ABOUT THIS TASK:
Whenever a line in the following entries includes "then", tally it. Report nothing except the final count.

PROVIDED RECORDS:
↓

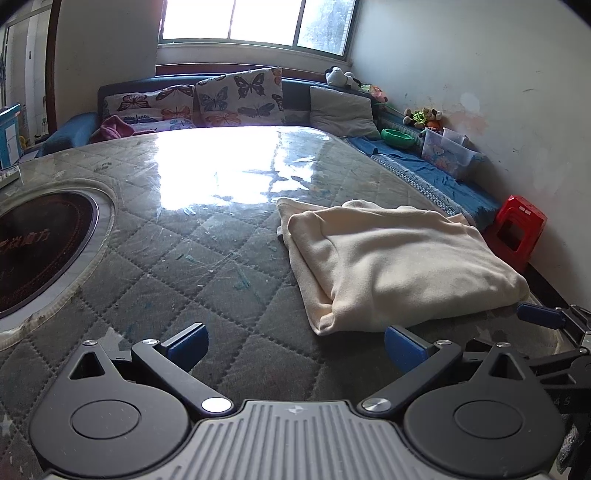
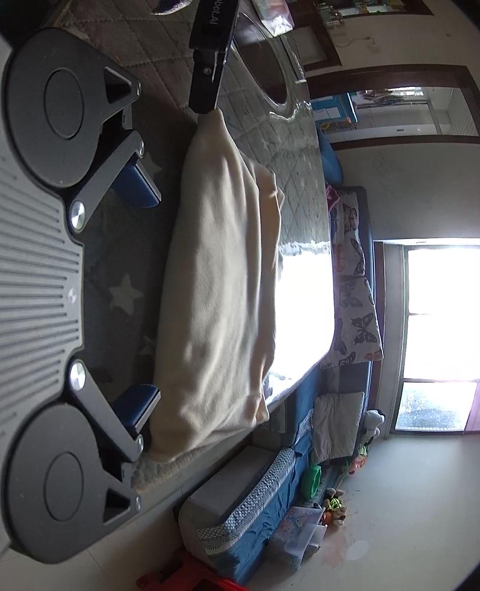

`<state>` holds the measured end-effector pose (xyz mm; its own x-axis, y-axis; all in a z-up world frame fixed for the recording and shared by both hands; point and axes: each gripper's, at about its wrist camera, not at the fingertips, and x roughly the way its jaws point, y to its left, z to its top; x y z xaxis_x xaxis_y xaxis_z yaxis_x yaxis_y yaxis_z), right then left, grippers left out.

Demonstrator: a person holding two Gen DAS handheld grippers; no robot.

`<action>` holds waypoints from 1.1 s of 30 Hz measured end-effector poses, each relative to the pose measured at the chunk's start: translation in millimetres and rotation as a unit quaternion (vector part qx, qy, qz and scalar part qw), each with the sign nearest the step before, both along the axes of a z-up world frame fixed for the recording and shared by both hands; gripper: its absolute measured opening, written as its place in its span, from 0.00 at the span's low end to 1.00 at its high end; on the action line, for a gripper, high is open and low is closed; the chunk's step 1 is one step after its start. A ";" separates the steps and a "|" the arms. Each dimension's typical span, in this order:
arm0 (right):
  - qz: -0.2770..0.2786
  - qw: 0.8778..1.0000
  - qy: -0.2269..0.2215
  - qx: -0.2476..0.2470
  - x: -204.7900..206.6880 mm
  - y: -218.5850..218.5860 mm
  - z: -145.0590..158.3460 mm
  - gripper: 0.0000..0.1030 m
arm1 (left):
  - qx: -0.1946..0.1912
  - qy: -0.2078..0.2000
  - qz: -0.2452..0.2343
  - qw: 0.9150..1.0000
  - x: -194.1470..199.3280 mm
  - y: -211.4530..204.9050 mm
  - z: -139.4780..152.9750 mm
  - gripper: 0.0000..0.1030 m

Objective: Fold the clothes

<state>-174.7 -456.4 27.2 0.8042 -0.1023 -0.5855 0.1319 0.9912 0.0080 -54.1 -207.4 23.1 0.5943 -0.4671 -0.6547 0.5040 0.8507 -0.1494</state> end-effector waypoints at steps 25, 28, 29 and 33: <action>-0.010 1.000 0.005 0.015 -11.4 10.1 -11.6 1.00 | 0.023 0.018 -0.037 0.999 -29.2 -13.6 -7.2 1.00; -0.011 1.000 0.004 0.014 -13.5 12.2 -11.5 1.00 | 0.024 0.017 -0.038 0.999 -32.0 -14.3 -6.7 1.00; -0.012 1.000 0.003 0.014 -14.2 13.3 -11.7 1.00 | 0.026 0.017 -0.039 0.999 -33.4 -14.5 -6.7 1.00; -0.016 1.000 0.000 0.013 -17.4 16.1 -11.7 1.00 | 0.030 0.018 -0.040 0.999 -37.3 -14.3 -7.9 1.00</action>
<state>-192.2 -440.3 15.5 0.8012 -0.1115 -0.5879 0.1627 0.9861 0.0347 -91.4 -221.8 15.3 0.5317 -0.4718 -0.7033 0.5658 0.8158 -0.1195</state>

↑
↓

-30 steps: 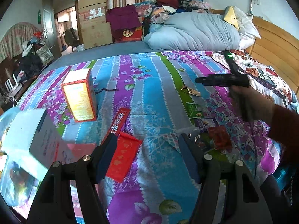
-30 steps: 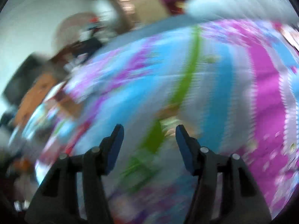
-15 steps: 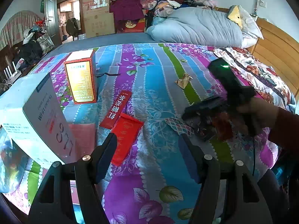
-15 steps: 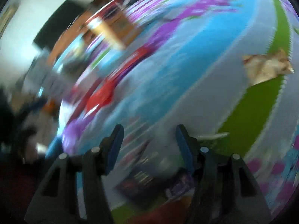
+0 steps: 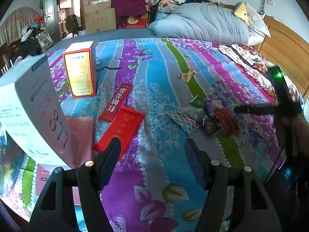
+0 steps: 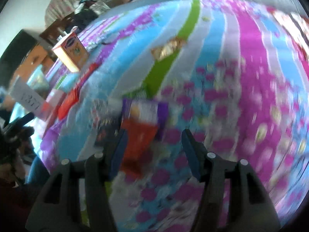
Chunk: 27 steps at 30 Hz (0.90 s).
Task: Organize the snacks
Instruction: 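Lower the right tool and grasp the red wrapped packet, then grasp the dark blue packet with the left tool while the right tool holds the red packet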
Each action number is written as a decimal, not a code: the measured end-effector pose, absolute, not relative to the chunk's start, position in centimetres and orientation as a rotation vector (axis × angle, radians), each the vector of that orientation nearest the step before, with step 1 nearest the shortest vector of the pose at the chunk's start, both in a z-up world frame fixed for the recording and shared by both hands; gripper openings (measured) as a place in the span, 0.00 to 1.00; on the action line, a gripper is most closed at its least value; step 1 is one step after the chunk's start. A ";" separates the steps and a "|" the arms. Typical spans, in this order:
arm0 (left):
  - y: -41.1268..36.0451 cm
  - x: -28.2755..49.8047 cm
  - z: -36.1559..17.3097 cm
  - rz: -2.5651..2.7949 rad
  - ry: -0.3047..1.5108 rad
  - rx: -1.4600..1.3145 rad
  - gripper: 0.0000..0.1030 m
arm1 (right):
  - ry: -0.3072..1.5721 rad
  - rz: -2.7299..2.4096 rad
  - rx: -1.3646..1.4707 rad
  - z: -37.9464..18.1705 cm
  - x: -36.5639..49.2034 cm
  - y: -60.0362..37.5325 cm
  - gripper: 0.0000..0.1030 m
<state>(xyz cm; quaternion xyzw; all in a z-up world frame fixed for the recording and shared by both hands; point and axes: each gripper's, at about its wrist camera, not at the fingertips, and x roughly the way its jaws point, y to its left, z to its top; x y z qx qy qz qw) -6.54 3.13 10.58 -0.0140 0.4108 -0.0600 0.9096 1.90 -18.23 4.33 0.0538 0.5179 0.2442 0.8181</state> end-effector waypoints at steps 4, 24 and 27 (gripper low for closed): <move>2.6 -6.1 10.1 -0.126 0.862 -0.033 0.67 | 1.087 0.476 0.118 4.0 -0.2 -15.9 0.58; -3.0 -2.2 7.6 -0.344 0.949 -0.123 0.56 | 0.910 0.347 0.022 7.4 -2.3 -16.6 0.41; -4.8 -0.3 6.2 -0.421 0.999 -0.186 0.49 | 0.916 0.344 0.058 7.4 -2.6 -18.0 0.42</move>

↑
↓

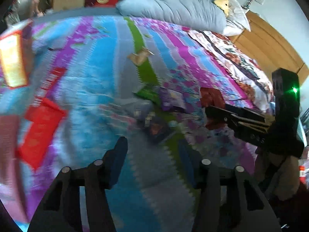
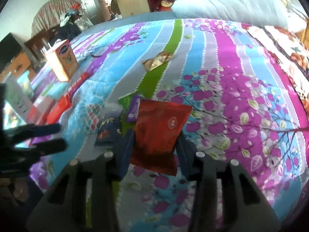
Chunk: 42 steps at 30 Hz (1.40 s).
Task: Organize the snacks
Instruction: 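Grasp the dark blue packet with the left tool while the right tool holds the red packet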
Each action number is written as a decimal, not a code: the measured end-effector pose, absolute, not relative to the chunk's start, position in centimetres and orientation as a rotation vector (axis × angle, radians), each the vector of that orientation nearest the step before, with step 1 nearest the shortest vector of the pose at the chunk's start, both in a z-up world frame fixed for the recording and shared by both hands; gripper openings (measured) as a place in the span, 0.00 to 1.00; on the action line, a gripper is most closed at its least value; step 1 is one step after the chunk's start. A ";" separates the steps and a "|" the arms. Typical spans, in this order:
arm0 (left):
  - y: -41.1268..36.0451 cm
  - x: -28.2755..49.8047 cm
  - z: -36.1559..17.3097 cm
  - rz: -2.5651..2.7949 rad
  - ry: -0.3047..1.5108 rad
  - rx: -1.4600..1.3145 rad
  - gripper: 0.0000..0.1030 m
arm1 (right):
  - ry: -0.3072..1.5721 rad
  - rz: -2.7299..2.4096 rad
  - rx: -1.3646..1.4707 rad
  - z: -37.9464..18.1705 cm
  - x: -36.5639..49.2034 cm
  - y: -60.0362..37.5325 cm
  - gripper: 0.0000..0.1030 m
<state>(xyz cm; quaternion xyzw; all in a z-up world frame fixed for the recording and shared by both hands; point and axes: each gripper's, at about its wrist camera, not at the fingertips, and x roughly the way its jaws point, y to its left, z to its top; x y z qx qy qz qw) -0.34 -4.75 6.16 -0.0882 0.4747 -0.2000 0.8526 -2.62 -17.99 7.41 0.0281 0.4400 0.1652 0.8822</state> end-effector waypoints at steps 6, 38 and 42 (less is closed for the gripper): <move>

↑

EXERCISE SOLUTION:
2